HOW TO COMPLETE THIS TASK: When you copy the material below, keep every line exact and drop the pictures.

MATERIAL TO PROCESS:
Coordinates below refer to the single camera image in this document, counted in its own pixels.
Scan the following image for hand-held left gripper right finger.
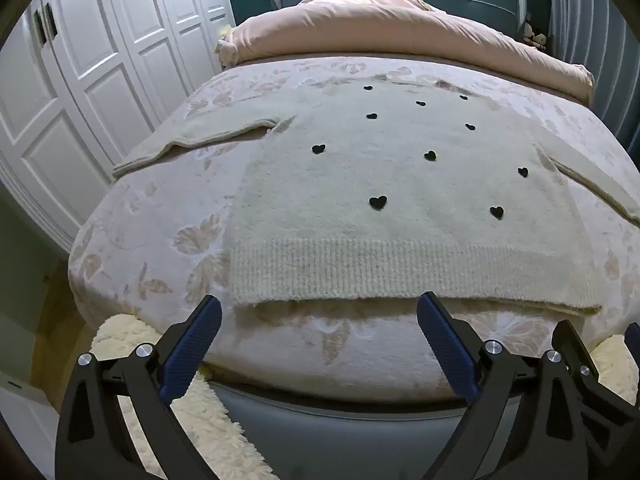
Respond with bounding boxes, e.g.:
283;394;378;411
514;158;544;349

RESPONSE TO THIS TASK:
Coordinates below refer to the single camera image in this document, counted in its own pixels.
Scan the following image for hand-held left gripper right finger.
Respond with bounding boxes, e.g.:
283;394;378;411
514;158;544;349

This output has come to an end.